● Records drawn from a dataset
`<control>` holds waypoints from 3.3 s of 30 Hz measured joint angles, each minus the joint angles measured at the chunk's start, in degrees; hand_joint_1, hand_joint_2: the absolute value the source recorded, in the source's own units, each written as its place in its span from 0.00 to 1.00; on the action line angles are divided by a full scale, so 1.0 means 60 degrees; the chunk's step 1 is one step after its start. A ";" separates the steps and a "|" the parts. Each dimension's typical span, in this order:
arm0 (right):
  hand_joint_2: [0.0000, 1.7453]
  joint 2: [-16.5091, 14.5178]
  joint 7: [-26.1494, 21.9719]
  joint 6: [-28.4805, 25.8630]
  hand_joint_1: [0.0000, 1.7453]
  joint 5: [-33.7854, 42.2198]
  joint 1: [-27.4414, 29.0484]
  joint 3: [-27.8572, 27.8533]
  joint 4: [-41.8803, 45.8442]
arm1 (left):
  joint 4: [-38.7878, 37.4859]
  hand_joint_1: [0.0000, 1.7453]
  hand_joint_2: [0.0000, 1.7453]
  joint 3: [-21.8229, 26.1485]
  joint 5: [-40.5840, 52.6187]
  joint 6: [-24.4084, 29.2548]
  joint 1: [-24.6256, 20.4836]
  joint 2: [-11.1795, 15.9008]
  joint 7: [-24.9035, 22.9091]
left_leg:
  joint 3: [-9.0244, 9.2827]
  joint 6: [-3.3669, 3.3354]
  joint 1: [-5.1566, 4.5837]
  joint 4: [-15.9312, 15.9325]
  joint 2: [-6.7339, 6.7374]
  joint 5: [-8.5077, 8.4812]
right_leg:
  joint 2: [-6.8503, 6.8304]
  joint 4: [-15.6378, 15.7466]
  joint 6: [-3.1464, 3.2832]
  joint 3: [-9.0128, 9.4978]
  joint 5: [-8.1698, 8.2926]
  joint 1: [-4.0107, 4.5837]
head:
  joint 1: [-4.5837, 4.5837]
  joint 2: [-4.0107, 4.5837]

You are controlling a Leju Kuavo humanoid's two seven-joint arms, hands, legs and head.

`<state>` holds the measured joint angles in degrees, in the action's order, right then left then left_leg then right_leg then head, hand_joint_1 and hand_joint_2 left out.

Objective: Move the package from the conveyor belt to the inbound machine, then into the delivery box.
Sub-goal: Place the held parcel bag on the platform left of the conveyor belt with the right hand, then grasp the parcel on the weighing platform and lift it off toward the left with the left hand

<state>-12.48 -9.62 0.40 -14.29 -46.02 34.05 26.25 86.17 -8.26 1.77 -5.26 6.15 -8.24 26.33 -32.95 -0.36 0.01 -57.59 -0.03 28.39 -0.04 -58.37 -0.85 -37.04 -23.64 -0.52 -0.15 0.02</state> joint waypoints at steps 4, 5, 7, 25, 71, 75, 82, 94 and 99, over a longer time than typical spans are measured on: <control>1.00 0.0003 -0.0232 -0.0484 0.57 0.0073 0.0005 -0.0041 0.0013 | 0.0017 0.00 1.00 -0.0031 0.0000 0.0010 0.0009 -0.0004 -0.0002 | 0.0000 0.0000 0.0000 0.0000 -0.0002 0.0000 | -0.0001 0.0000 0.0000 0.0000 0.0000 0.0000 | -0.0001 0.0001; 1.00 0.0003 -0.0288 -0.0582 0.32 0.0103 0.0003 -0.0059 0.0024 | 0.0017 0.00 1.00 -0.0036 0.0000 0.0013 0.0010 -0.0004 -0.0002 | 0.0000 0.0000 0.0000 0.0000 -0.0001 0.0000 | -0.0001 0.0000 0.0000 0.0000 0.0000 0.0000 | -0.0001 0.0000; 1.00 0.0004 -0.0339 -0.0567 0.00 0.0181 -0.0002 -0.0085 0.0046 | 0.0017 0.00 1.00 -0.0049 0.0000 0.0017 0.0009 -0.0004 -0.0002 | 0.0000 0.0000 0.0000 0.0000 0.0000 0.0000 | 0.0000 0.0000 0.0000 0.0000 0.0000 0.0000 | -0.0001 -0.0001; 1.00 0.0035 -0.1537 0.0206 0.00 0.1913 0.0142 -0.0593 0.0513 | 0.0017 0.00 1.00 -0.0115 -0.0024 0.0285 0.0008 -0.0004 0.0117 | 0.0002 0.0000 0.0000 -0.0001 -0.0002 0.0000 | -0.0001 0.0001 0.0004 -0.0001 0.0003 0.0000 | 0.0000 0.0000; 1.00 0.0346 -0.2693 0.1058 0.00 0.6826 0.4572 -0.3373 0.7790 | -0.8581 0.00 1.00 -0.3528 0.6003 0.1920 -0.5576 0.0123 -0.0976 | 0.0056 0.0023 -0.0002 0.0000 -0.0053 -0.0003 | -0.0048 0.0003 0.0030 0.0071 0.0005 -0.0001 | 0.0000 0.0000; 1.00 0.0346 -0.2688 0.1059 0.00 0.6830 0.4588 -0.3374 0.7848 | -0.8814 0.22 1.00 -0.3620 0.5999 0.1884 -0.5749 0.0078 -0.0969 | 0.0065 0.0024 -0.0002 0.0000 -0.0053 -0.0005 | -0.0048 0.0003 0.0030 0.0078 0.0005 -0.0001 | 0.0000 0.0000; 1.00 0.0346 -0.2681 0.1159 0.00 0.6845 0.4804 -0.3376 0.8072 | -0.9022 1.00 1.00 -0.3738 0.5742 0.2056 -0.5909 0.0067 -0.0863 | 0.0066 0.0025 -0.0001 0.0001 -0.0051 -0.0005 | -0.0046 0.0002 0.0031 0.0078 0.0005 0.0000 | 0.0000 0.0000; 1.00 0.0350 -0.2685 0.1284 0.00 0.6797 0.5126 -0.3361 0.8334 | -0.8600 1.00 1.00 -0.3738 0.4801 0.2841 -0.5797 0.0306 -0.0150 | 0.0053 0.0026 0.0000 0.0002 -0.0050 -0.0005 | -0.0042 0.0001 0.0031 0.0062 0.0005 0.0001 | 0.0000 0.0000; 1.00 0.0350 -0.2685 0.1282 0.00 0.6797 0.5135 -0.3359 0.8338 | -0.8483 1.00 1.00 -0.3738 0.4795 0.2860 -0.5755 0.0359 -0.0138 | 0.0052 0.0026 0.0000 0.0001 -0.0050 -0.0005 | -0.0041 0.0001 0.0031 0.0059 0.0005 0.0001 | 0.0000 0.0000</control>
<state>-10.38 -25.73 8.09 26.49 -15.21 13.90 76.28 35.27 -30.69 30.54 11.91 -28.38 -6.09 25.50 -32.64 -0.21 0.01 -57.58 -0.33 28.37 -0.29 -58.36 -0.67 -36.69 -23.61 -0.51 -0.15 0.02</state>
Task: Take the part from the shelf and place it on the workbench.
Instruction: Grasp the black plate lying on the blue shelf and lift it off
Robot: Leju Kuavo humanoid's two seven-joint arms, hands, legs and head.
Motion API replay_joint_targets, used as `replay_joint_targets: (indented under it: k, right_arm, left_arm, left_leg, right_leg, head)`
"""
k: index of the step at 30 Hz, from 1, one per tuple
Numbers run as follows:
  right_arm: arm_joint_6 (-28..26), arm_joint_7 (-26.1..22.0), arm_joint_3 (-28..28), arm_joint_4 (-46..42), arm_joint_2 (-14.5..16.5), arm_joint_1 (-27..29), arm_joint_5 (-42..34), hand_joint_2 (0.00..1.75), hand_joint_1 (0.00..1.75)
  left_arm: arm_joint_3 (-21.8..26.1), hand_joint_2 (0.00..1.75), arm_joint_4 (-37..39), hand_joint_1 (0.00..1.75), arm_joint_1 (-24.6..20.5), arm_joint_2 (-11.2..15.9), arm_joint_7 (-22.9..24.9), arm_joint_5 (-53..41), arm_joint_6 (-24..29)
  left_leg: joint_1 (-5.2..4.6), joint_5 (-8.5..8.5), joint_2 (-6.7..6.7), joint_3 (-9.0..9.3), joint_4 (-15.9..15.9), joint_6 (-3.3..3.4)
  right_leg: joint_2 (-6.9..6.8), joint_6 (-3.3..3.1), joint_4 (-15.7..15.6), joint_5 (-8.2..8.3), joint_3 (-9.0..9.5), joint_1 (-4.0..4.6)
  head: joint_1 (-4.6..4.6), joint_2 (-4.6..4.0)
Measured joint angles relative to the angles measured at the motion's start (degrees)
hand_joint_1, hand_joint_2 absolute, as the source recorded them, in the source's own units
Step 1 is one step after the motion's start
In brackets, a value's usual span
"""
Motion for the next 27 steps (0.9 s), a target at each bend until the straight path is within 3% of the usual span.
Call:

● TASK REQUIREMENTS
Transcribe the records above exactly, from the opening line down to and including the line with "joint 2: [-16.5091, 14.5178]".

● THE COMPLETED TASK
`<control>` holds waypoints from 3.3 s of 30 Hz measured joint angles, each minus the joint angles measured at the chunk's start, in degrees; hand_joint_1, hand_joint_2: the absolute value the source recorded, in the source's own units, each written as its place in its span from 0.00 to 1.00; on the action line angles are divided by a full scale, so 1.0 means 60 degrees; the chunk's step 1 is one step after its start. A ";" separates the steps and a "|" the parts. Each dimension's typical span, in this order:
arm0 (right):
  hand_joint_2: [0.0000, 1.7453]
  joint 2: [-16.5091, 14.5178]

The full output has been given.